Declarações de Hélder Amaral no congresso do MPLA caíram mal na direção do CDS. Assunção Cristas só deve falar após o conclave

A Direção do CDS "não subscreve qualquer entendimento das palavras de Hélder Amaral que presuma uma alteração da posição do partido relativamente à democracia e ao pluripartidarismo em Angola", sublinhou ao DN o vice-presidente e estratega político de Assunção Cristas, Adolfo Mesquita Nunes. Este dirigente acrescenta que "tanto assim é que o CDS vai estar presente no congresso do CASA-CE, um partido da oposição em Angola, marcando assim uma posição inequívoca sobre esta matéria".

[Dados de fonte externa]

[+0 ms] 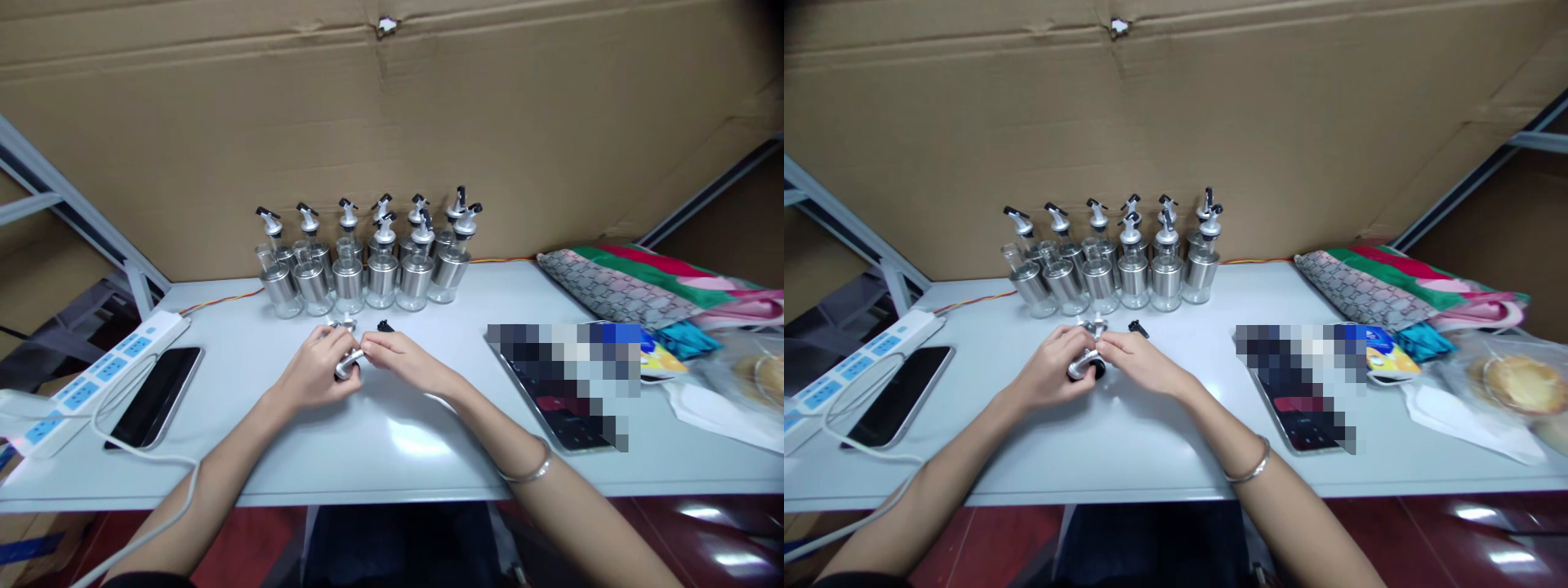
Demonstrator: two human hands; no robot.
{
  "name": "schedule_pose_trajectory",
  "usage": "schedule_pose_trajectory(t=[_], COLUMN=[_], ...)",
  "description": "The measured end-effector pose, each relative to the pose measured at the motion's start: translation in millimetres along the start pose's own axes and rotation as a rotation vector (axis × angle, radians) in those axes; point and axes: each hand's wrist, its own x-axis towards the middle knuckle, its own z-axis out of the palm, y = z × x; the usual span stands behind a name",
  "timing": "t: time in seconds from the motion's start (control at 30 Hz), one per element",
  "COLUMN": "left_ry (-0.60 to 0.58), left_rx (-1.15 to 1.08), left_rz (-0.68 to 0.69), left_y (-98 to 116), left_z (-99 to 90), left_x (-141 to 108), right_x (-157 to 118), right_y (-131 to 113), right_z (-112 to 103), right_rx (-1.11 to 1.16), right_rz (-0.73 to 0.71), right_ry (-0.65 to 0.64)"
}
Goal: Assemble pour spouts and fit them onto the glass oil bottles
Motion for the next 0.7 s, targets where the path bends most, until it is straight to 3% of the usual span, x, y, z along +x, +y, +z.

Caíram como uma bomba no CDS as declarações de Hélder Amaral, destacado pelo partido para estar presente no congresso do MPLA. Esta foi a primeira vez que o CDS foi convidado e, sabe o DN, a direção centrista hesitou muito antes de aceitar fazer-se representar. Acabou por aceder apenas porque quer o PSD quer o PS iriam enviar delegados e depois de receber e aceitar o convite do partido da oposição.

Depois de várias críticas virem a público, na sequência das declarações do deputado Hélder Amaral, que foi a Angola em substituição de Luís Queiró, responsável pelas Relações Internacionais do partido, a direção centrista teve de prestar esclarecimentos às centenas de militantes que o exigiram nas redes sociais e diretamente para a sede do partido.

O ex-presidente do CDS José Ribeiro e Castro foi uma das vozes mais críticas, tendo de imediato reagido quer à frase de Hélder Amaral quer à presença de Paulo Portas em Luanda.

Vários quadros do partido, deputados e dirigentes, como é o caso do Presidente da Juventude Popular, exigiram explicações da direção centrista.